For the information of those who have no experience of the pleasure that may be derived from picking hops, I may say that beyond alertness, and nimbleness of fingers, no special aptitude for the work is demanded, but the class of person whose fingers are “all thumbs” will not be likely to get much pleasure out of the occupation and had better stay at home, or, at least, keep out of the way, for they will not be wanted during “hopping.” A quick child has often been known to pick cleaner and in greater quantity than many an adult, and, as with strawberries, so with hops, the gypsies are almost invariably the cleanest and most rapid pickers.
Naturally alert and quick, the Romanichal must not be likened to the average rural worker or farm hand, who will perhaps do fairly well the class of work he is required to do, but is altogether lacking in the adaptability and quick-wittedness of the true gypsy. For instance, the normal rustic usually finds it a tough job to acquire sufficient English, of a kind, to enable him to hold communication with his fellow-man and to help him in gaining a livelihood, while the Romanichal, who usually does not attend even a village school, speaks English fluently, with fewer grammatical errors and far less dialect than the labourer, and for his own particular uses has the well-beloved and musical Romany. Thus—speaking in terms of comparison—we may say that the true gypsy exemplifies the grace and skill of the Oriental, while the average rustic appears to be a welding of Teutonic clumsiness and Saxon stupidity.

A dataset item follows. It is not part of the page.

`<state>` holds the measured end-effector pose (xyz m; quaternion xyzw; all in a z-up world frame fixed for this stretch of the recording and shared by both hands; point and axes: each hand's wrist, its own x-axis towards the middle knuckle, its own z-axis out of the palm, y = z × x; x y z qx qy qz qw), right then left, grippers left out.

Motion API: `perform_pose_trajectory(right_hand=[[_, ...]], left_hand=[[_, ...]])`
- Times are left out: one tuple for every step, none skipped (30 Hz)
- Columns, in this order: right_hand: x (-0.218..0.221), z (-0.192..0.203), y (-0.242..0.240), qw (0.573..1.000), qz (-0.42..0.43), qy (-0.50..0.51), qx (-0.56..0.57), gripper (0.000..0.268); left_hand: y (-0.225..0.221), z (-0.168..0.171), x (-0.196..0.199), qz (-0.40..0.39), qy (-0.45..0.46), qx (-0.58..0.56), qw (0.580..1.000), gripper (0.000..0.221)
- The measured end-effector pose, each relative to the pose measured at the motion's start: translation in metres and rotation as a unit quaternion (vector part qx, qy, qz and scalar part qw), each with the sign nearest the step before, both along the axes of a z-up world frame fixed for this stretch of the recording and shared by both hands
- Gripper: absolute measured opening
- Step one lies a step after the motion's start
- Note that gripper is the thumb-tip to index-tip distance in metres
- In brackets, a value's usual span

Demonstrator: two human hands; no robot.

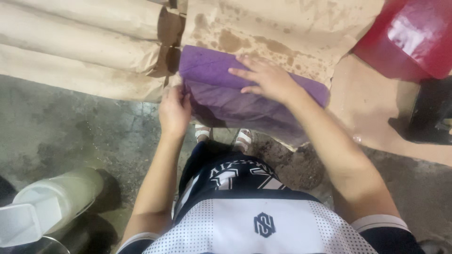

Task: The person unwraps a purple ube roll, sprinkles white powder onto it, and then uses a knife to cut the roll into slices before placing it into a plastic container.

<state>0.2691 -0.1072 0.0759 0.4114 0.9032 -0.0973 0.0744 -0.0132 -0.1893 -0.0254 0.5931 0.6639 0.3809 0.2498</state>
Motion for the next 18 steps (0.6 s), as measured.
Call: perform_pose_trajectory(right_hand=[[0.002, 0.005, 0.007, 0.997, -0.039, 0.019, -0.062, 0.067], [0.004, 0.008, 0.010, 0.997, -0.036, 0.018, -0.064, 0.067], [0.005, 0.011, 0.014, 0.993, -0.055, 0.037, -0.095, 0.067], [0.006, 0.014, 0.020, 0.988, -0.072, 0.056, -0.125, 0.066], [0.008, 0.016, 0.026, 0.988, -0.069, 0.054, -0.125, 0.066], [0.010, 0.018, 0.030, 0.981, -0.096, 0.069, -0.152, 0.065], [0.012, 0.018, 0.033, 0.973, -0.124, 0.084, -0.178, 0.065], [0.015, 0.020, 0.037, 0.973, -0.123, 0.083, -0.177, 0.065], [0.020, 0.021, 0.041, 0.970, -0.144, 0.093, -0.170, 0.065], [0.024, 0.021, 0.044, 0.967, -0.164, 0.104, -0.165, 0.065], [0.026, 0.018, 0.044, 0.967, -0.164, 0.103, -0.165, 0.065], [0.027, 0.015, 0.044, 0.981, -0.127, 0.103, -0.105, 0.061], [0.027, 0.012, 0.044, 0.990, -0.090, 0.102, -0.045, 0.057], [0.026, 0.009, 0.041, 0.990, -0.089, 0.102, -0.044, 0.057], [0.025, 0.007, 0.036, 0.999, -0.015, 0.044, 0.021, 0.061], [0.023, 0.006, 0.032, 0.994, 0.060, -0.013, 0.085, 0.066], [0.022, 0.007, 0.031, 0.994, 0.062, -0.014, 0.086, 0.066], [0.022, 0.009, 0.030, 0.995, 0.057, -0.022, 0.083, 0.072]], left_hand=[[0.000, 0.000, -0.001, 0.003, 0.012, 0.016, 1.000, 0.022], [-0.004, 0.000, -0.002, 0.006, 0.023, 0.028, 0.999, 0.012], [-0.008, 0.001, -0.004, 0.009, 0.023, 0.027, 0.999, 0.012], [-0.010, 0.003, -0.006, -0.002, 0.023, 0.012, 1.000, 0.011], [-0.013, 0.006, -0.009, -0.014, 0.023, -0.003, 1.000, 0.010], [-0.017, 0.008, -0.011, -0.011, 0.022, -0.003, 1.000, 0.010], [-0.022, 0.011, -0.013, -0.039, 0.032, 0.036, 0.998, 0.009], [-0.024, 0.014, -0.014, -0.068, 0.042, 0.078, 0.994, 0.008], [-0.026, 0.016, -0.014, -0.067, 0.040, 0.079, 0.994, 0.008], [-0.029, 0.018, -0.015, -0.084, 0.032, 0.135, 0.987, 0.010], [-0.031, 0.019, -0.014, -0.100, 0.024, 0.190, 0.976, 0.012], [-0.031, 0.019, -0.011, -0.099, 0.024, 0.191, 0.976, 0.012], [-0.031, 0.018, -0.008, -0.077, -0.073, 0.036, 0.994, 0.014], [-0.031, 0.017, -0.005, -0.055, -0.168, -0.120, 0.977, 0.017], [-0.030, 0.016, -0.003, -0.054, -0.168, -0.119, 0.977, 0.017], [-0.029, 0.015, 0.000, -0.041, -0.150, -0.053, 0.986, 0.017], [-0.027, 0.015, 0.002, -0.029, -0.130, 0.012, 0.991, 0.017], [-0.025, 0.015, 0.003, -0.028, -0.130, 0.011, 0.991, 0.017]])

I soon discovered that my companion was, in intelligence, quite up to the average chi, and that she brought a good deal of philosophy to bear upon her view of life. During our talk she asked—
“Rye, do you care what people say about you?”
“No,” I replied; “why should I?”
“I’m glad to hear that,” she said, and went on—
“I think if everybody got an honest living they wouldn’t care what people thought about them. If there’s one thing I don’t like it’s pride; it makes such fools of people, and rich folks are generally the proudest, but you know as well as I do it’s the people who work the hardest that have the most right to be proud, but they’re too sensible.
“I know a man who had a lot of money, and when his hair got a little grey he dyed it, but that didn’t help him to be honest, did it?
“Ah well! our basket’s full, perhaps you’ll give a hand to empty it into this bag.”